More differentiated accounts and models of consumers’ characteristics and experiences have been incorporated into some understandings of purchase decisions, for example in discussions of early adopters as a unique group. There is therefore some differentiation of types of consumers within this characterization – for example, in terms of demographic groups occupying market niches or groups such as late adopters who are seen to have similar approaches to and patterns of purchasing. But these alterations do not unsettle the prioritization of the EV consumer as purchaser, and the moment of purchase as of primary (and sometimes sole) importance, often remains. In effect, by treating the EV consumer as a chooser, the assumption is that, since EVs are already available for sale as commodities within capitalist markets, a future filled with greater numbers of EVs would be sparked by their purchase in these markets.

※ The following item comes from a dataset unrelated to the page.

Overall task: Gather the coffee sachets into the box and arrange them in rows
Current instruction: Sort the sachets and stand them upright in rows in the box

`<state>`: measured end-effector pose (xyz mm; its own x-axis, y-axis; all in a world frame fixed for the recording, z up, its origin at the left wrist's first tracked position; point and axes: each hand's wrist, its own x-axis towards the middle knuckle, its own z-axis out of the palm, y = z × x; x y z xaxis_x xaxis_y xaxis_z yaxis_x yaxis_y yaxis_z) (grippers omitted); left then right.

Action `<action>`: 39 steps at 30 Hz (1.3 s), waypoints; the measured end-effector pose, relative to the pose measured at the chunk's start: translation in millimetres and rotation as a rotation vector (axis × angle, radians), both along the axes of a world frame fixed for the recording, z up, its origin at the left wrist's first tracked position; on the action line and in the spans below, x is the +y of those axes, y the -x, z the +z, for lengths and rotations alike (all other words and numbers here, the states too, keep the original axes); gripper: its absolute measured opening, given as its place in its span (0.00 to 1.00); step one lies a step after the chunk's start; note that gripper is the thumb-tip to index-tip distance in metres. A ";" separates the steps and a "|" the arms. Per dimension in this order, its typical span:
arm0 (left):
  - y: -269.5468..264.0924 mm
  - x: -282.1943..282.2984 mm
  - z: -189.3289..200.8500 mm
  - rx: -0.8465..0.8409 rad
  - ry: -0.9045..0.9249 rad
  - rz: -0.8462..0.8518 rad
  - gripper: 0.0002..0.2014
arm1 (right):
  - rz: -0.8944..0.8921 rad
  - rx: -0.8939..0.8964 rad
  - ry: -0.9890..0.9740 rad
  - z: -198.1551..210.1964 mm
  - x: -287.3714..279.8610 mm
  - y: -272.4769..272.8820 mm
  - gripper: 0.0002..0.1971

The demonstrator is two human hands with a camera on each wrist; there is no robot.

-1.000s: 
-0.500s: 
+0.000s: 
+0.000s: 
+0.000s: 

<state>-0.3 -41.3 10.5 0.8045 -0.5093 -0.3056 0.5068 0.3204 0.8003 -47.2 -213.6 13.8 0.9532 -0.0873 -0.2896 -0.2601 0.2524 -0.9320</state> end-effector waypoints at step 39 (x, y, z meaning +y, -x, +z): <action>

This assumption may seem commonplace, but it has particular consequences when it comes to how EVs themselves are understood. Privileging consumers’ actions in relation to markets leads to a further assumption that EVs feature in a market place wherein they are similar to and distinct from other cars. As Slater notes:

the very idea of a market and market relations relies on the disambiguation of goods, and this is formalized in neo-classical economics: the idea of a market in cars or cameras or computers or music files requires the assumption of things that are consistently identifiable as cars or cameras or computers or mp3s with the same properties, which can be treated as “the same thing”, and therefore as substitutable and competitive. (Citation2014, 101)

A consequence of presuming and even privileging the purchase of EVs within a market is therefore that the consistency and similarity between EVs and ICVs is emphasized. Indeed, Newman et al. suggest that “the presumption of electric car research is towards carrying on with existing patterns of car consumption” and an apparent support for “the replacement of like for like” (Citation2014, 29–30). This assessment indicates that the comparison between presumably substitutable vehicles is already well established.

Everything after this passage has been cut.